Figure 13.7 Most reinforcement-learning algorithms boil down to three main steps: infer, do, and learn. During the first step, the algorithm selects the best action (a), given a state (s), using the knowledge it has so far. Next, it does the action to find out the reward (r) as well as the next state (s'). Then it improves its understanding of the world by using the newly acquired knowledge (s, r, a, s').

Listing 13.5 Defining a superclass for all decision policies

class DecisionPolicy:
    def select_action(self, current_state):                  
        pass
 
    def update_q(self, state, action, reward, next_state):   
        pass

Given a state, the decision policy will calculate the next action to take.

Improves the Q-function from a new experience of taking an action

Next, let’s inherit from this superclass to implement a policy in which decisions are made at random, otherwise known as a random decision policy. You need to define only the select_action method, which randomly picks an action without even looking at the state. Listing 13.6 shows how to implement it.

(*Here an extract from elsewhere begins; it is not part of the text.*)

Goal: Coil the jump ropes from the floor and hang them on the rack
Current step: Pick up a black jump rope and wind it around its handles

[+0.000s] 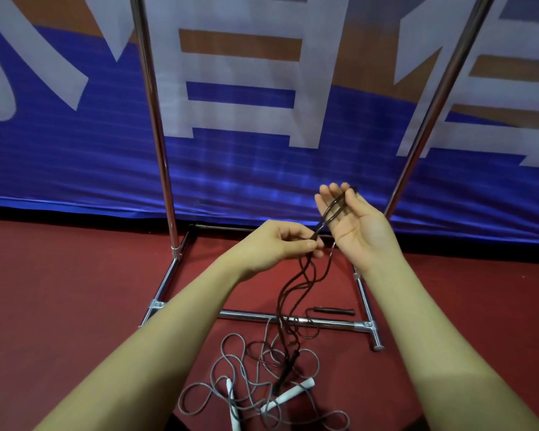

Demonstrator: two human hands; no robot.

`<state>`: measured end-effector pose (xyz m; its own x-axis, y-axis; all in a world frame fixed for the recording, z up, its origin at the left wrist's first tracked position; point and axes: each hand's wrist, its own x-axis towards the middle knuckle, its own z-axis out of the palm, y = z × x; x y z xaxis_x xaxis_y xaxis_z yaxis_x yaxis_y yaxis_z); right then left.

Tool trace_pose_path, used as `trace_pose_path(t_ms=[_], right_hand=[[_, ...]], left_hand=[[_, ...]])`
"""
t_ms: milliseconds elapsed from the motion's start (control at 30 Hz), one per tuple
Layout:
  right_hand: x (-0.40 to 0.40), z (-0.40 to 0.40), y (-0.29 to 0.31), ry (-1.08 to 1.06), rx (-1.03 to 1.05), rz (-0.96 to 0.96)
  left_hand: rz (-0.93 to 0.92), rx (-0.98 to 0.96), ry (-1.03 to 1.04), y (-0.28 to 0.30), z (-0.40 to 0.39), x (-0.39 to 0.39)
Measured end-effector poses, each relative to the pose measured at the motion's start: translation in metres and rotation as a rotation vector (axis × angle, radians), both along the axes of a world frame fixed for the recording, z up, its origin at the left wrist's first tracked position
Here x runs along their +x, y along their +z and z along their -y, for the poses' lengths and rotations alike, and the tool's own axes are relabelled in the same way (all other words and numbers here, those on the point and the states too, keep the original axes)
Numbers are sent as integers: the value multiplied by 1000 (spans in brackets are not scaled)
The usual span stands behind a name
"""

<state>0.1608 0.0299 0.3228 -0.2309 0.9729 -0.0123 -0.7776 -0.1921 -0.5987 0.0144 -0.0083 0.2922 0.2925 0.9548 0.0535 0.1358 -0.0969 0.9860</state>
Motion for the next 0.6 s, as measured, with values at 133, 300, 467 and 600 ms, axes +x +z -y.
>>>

Listing 13.6 Implementing a random decision policy

class RandomDecisionPolicy(DecisionPolicy):     
    def __init__(self, actions):
        self.actions = actions
 
    def select_action(self, current_state):     
        action = random.choice(self.actions)
        return action

Inherits from DecisionPolicy to implement its functions

Randomly chooses the next action

In listing 13.7, you assume that a policy is given to you (such as the one from listing 13.6) and run it on the real-world stock-price data. This function takes care of exploration and exploitation at each interval of time. Figure 13.8 illustrates the algorithm from listing 13.7.

CH13_F08_Mattmann2

Figure 13.8 A rolling window of a certain size iterates through the stock prices, as shown by the chart segmented into states S1, S2, and S3. The policy suggests an action to take: you may choose to exploit it or randomly explore another action. As you get rewards for performing an action, you can update the policy function over time.

Listing 13.7 Using a given policy to make decisions and returning the performance

def run_simulation(policy, initial_budget, initial_num_stocks, prices, hist):
    budget = initial_budget                                              
    num_stocks = initial_num_stocks                                      
    share_value = 0                                                      
    transitions = list()
    for i in range(len(prices) - hist - 1):
        if i % 1000 == 0:
            print('progress {:.2f}%'.format(float(100*i) / 
             (len(prices) - hist - 1)))
        current_state = np.asmatrix(np.hstack((prices[i:i+hist], budget, 
         num_stocks)))                                                 
        current_portfolio = budget + num_stocks * share_value            
        action = policy.select_action(current_state, i)                  
        share_value = float(prices[i + hist])
        if action == 'Buy' and budget >= share_value:                    
            budget -= share_value
            num_stocks += 1
        elif action == 'Sell' and num_stocks > 0:                        
            budget += share_value
            num_stocks -= 1
        else:                                                            
            action = 'Hold'
        new_portfolio = budget + num_stocks * share_value                
        reward = new_portfolio - current_portfolio                       
        next_state = np.asmatrix(np.hstack((prices[i+1:i+hist+1], budget, 
         num_stocks)))
        transitions.append((current_state, action, reward, next_state))
        policy.update_q(current_state, action, reward, next_state)       
 
    portfolio = budget + num_stocks * share_value                        
    return portfolio

Initializes values that depend on computing the net worth of a portfolio

The state is a hist + 2D vector. You’ll force it to be a NumPy matrix.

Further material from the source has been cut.